- **TASK GOAL**
Could you reproduce, word for word, everything below from the line containing "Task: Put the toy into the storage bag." down to the line containing "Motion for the", with both of those lines included and no others?

- **AVAILABLE DATA**
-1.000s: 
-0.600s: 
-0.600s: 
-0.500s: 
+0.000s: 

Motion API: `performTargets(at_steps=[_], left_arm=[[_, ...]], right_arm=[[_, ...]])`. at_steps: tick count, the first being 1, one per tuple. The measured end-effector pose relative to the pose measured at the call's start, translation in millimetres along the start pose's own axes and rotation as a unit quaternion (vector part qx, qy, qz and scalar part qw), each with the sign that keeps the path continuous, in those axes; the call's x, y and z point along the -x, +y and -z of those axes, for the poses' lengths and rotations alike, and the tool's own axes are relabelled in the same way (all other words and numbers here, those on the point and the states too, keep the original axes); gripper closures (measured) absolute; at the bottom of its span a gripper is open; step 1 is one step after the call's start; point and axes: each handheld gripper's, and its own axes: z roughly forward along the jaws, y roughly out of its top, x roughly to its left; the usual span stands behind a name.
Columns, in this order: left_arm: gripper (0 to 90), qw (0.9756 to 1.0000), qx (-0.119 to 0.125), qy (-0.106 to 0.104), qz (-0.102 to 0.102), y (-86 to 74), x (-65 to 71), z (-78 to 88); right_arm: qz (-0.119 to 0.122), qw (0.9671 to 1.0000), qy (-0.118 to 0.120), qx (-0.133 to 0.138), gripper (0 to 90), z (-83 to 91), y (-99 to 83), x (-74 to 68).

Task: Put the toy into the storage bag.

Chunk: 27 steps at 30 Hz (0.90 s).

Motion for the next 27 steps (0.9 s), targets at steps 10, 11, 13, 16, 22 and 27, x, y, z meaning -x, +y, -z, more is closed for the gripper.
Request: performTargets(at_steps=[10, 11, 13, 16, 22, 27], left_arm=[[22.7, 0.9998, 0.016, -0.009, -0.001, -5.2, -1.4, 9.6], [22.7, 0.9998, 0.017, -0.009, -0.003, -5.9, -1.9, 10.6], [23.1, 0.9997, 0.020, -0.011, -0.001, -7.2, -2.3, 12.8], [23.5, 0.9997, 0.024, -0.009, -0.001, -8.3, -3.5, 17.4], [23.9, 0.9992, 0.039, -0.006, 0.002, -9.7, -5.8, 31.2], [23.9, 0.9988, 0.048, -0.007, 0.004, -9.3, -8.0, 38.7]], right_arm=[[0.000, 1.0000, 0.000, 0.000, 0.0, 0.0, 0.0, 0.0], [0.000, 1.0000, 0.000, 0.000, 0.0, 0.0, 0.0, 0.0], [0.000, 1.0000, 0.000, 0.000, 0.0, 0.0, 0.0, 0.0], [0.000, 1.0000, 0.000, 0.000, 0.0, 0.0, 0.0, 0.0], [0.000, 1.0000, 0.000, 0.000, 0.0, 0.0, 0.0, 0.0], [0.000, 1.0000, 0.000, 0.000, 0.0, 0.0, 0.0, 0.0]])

- **WRITTEN ANSWER**
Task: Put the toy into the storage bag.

Chunk: 27 steps at 30 Hz (0.90 s).

Motion for the next 27 steps (0.9 s), targets at steps 10, 11, 13, 16, 22 and 27, x, y, z meaning -x, +y, -z, more is closed for the gripper.

Output is complete for this exercise.